Recently, Pinterest disclosed its internal orchestration framework, called Hadoop Control Center (HCC), to automate the scaling and migration of its large-scale Hadoop clusters. This move addresses the operational complexity and limitations Pinterest previously faced when managing thousands of nodes across dozens of YARN clusters on AWS.
Historically, Pinterest maintained fixed-size Auto Scaling Groups (ASGs) for its Hadoop infrastructure. This configuration, while safe, meant autoscaling was effectively disabled. Manual adjustments to cluster size, especially scaling in, required extensive human intervention via Terraform. These operations involved complex sequences to drain and decommission nodes safely, while avoiding disruption to batch workloads using MapReduce, Spark, and Flink. The process was both time-consuming and error-prone, often leading to infrastructure duplication and resource waste.
The introduction of HCC transforms this manual workflow into a fully automated system that manages Hadoop cluster resizing and node migration in real-time. Operators can now request scaling actions through a unified command-line interface. Behind the scenes, HCC coordinates interactions with AWS services and Hadoop components to ensure safe decommissioning of nodes, data integrity, and service continuity.

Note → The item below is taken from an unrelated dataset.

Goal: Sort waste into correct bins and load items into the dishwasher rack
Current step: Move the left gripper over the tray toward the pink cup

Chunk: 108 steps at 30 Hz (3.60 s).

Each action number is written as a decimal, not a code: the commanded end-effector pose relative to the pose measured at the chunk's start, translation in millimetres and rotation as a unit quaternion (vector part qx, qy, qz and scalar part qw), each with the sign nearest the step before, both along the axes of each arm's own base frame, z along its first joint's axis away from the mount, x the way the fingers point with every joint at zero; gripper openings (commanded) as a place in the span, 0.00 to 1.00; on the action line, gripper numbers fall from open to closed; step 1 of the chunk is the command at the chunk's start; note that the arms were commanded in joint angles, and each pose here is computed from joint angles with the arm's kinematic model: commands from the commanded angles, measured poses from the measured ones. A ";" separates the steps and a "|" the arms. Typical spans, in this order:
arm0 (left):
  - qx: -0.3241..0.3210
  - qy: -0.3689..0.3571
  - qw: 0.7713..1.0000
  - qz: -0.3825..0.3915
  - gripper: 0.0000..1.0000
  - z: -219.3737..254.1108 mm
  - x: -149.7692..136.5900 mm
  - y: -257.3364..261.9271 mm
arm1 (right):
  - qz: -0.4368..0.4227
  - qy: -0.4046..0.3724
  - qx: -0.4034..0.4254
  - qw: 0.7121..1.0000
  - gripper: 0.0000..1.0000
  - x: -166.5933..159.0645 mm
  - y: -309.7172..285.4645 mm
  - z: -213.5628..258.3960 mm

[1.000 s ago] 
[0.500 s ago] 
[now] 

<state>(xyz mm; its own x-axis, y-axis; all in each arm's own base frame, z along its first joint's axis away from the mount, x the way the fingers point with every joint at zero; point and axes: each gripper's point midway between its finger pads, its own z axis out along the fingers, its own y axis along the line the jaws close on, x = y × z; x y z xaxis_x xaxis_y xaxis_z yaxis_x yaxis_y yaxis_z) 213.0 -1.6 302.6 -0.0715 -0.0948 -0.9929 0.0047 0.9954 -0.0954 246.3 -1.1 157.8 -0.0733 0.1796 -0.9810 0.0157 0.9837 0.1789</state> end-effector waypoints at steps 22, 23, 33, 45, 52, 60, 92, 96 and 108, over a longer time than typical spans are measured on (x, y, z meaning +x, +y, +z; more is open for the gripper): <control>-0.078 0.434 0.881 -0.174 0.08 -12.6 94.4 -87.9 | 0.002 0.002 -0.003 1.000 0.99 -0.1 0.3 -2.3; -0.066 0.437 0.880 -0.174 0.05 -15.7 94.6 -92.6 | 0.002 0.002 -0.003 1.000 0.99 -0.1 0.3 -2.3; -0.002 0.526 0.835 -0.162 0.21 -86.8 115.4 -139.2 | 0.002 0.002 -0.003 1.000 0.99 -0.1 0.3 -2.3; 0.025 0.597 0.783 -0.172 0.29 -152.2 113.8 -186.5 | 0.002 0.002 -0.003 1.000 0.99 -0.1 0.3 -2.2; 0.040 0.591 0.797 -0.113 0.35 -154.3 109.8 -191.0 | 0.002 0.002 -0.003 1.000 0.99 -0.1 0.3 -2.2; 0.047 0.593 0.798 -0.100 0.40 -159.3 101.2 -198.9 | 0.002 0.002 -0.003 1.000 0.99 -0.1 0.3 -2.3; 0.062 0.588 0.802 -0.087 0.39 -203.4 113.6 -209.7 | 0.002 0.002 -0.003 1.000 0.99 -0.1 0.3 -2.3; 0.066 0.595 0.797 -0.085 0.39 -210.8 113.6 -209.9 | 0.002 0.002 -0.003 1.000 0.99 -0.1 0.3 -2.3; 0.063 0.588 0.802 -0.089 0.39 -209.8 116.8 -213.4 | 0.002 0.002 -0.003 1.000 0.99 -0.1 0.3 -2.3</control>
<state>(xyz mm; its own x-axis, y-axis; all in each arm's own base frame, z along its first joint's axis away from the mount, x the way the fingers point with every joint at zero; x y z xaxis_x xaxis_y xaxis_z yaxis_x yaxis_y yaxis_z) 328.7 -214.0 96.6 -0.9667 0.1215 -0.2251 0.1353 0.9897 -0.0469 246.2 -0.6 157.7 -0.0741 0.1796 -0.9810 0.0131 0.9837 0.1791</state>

At the heart of HCC is a manager-worker architecture distributed across Pinterest’s Virtual Private Clouds (VPCs). Each VPC runs a manager node that caches cluster state and delegates actions to worker nodes. These workers interact with a custom component called the Hadoop Manager Class (HMC), which orchestrates the step-by-step decommissioning and scaling of nodes. HMC monitors key cluster metrics via JMX, updates configuration files, issues AWS API calls, and schedules internal threads to handle draining, termination, and clean-up operations.
HCC logical schema
One of HCC’s key features is its ability to safely migrate nodes during in-place upgrades. Rather than deploying parallel green clusters with new configurations, Pinterest’s engineers can launch a new ASG with updated instance types or AMIs and allow HCC to integrate these new nodes into the existing cluster. HCC then begins draining data and workloads from the old ASG, monitors for completion of shuffle and HDFS replication, and removes decommissioned instances in a controlled fashion. This method minimizes cost, avoids duplicative infrastructure, and removes the need to re-provision capacity or IP space for each migration.
Additionally, the system manages ASG scale-in protection at the instance level, ensuring AWS does not randomly terminate Hadoop nodes that are not ready for removal. After a successful decommission, HCC removes the node from the cluster and updates relevant Terraform variables to maintain configuration consistency and avoid drift during future infrastructure changes.
While HCC has dramatically improved operational efficiency, Pinterest is already looking to extend its capabilities. The team plans to add auto-remediation features for handling unhealthy nodes detected by AWS, enable lifecycle rotation based on OS age or AMI version, and incorporate AWS event triggers for smarter node management. These enhancements are aimed at making Pinterest’s Hadoop infrastructure more autonomous and resilient.
The move to HCC has enabled Pinterest to scale its data processing platforms on demand, reduce the risk of human error, and safely perform in-place migrations with minimal downtime or application impact. As data infrastructure becomes more dynamic and elastic in the cloud, Pinterest’s approach provides a compelling blueprint for managing stateful systems like Hadoop with modern automation principles.
Another tech giant, Uber, disclosed its phased strategy for shifting its massive Hadoop-based batch analytics stack—managing up to exabytes of data and tens of thousands of servers—to Google Cloud Platform. Initially, Uber migrated core components onto GCP-based Infrastructure-as-a-Service to replicate its on‑premises environment with minimal disruption. Subsequently, the team planned gradual adoption of managed services such as Dataproc, BigQuery, and Google Cloud Storage, alongside cloud-native abstractions and reverse‑compatible proxies for Spark, Hive, and Presto. Uber’s layered approach minimizes client impact while enabling a modern, scalable, and elastic platform in the cloud.
These two cases highlight a shared paradigm: large-scale Hadoop systems can be safely migrated or modernized with minimal downtime through well-designed orchestration, replication, and compatibility tooling.